In this work, we propose a new technique for (potentially deep) multilayer perceptrons (MLP)
We show that our new initializer operates an implicit regularization during the NN training, and emphasizes that the first layers act as a sparse feature extractor.
- Score: 0.0
- License: http://arxiv.org/licenses/nonexclusive-distrib/1.0/
- Abstract: Dedicated neural network (NN) architectures have been designed to handle
specific data types (such as CNN for images or RNN for text), which ranks them
among state-of-the-art methods for dealing with these data. Unfortunately, no
architecture has been found for dealing with tabular data yet, for which tree
ensemble methods (tree boosting, random forests) usually show the best
predictive performances.
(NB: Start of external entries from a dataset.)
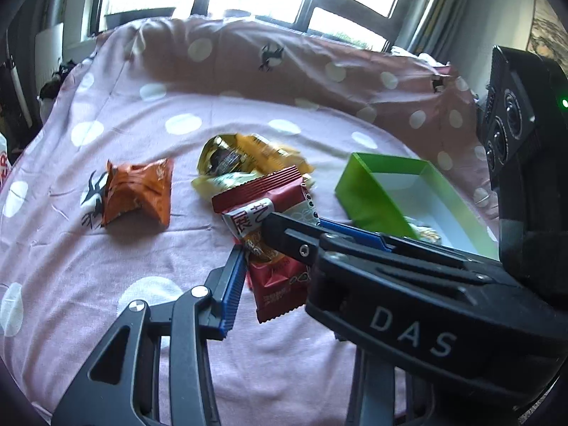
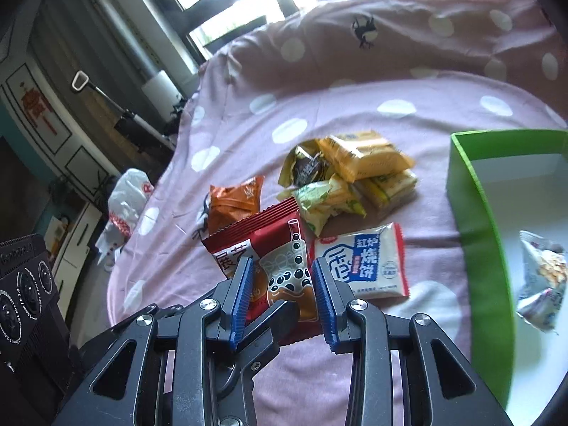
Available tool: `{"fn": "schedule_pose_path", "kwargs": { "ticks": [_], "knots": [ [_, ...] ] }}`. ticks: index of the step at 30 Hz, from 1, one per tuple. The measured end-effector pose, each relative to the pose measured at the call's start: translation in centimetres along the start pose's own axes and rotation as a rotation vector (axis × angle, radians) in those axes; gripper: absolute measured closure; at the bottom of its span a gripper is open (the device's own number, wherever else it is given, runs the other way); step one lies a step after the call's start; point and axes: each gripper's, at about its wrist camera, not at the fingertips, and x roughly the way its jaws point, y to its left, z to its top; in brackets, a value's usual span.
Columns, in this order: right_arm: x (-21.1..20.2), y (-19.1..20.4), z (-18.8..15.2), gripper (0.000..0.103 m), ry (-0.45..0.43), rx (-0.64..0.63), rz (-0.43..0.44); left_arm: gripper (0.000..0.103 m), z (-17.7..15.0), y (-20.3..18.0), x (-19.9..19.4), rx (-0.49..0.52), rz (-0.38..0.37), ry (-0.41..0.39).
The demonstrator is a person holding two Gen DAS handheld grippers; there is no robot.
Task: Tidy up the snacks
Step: 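Carry the red candy packet into the green box and release it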
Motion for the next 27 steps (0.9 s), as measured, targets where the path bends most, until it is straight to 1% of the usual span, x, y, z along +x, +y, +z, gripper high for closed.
{"fn": "schedule_pose_path", "kwargs": {
  "ticks": [5, 9, 12, 17, 22, 27],
  "knots": [
    [-3.5, 0.0, -0.3, 0.066, -0.08, -0.007, -0.011, 0.064, 0.4, -2.4, -1.9, 0.052, -0.016, -0.053],
    [-5.6, -0.3, -0.4, 0.066, -0.13, -0.009, -0.005, 0.065, 0.5, -4.1, -3.2, 0.085, -0.009, -0.095],
    [-7.3, -0.4, -0.4, 0.066, -0.165, -0.028, -0.015, 0.064, 0.8, -5.2, -3.9, 0.105, -0.02, -0.122],
    [-10.4, -1.4, -0.3, 0.066, -0.228, -0.024, -0.027, 0.064, 1.2, -7.9, -4.9, 0.143, -0.039, -0.164],
    [-13.0, -3.1, -0.2, 0.066, -0.279, -0.008, -0.046, 0.064, 1.5, -10.7, -5.2, 0.177, -0.071, -0.192],
    [-14.9, -5.0, -0.2, 0.066, -0.304, 0.014, -0.074, 0.064, 1.7, -13.2, -4.6, 0.199, -0.102, -0.191]
  ]
}}
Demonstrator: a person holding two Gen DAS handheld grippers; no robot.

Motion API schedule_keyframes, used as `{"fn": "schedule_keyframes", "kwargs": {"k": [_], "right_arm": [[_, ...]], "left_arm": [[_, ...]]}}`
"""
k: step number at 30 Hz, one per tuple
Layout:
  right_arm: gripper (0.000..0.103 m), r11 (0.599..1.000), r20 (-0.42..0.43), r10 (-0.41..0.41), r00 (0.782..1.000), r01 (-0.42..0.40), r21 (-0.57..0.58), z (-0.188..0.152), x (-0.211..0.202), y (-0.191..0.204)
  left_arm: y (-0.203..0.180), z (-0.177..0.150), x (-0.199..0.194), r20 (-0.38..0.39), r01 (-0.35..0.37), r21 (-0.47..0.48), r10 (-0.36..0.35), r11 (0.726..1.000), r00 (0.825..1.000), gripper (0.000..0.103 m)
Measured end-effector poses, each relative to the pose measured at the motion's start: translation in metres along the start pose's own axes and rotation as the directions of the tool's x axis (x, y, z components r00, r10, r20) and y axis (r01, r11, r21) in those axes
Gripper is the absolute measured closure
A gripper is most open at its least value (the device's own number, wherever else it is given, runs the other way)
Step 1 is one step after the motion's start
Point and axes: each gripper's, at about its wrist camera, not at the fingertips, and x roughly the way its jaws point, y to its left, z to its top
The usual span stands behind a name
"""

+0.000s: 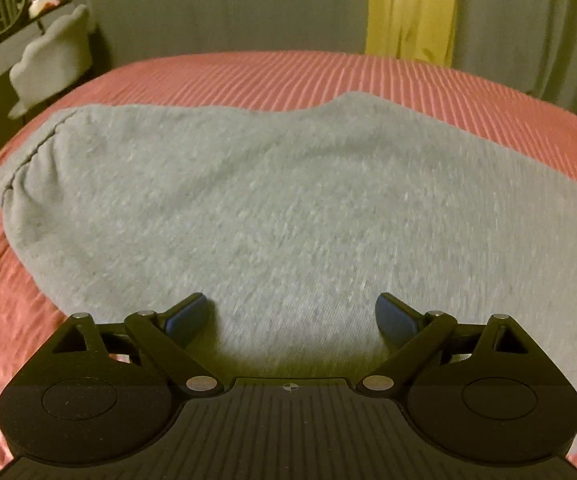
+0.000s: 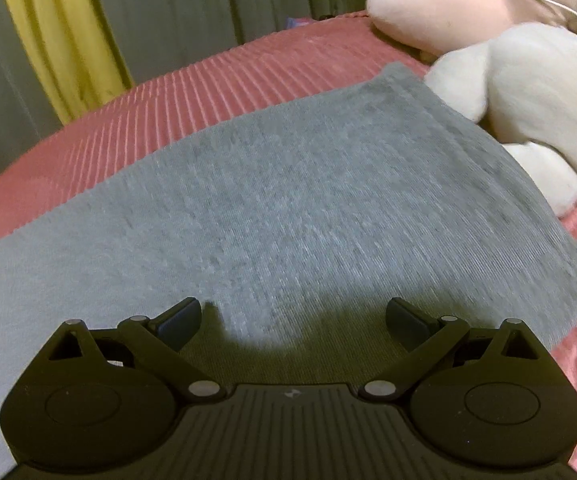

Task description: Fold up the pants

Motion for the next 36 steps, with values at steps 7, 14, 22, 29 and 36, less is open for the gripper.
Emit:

In this work, we propose a new sparse initialization
technique for (potentially deep) multilayer perceptrons (MLP): we first train a
tree-based procedure to detect feature interactions and use the resulting
information to initialize the network, which is subsequently trained via
standard stochastic gradient strategies. Numerical experiments on several
tabular data sets show that this new, simple and easy-to-use method is a solid
concurrent, both in terms of generalization capacity and computation time, to
default MLP initialization and even to existing complex deep learning
solutions. In fact, this wise MLP initialization raises the resulting NN
methods to the level of a valid competitor to gradient boosting when dealing
with tabular data. Besides, such initializations are able to preserve the
sparsity of weights introduced in the first layers of the network through
training. This fact suggests that this new initializer operates an implicit
regularization during the NN training, and emphasizes that the first layers act
as a sparse feature extractor (as for convolutional layers in CNN).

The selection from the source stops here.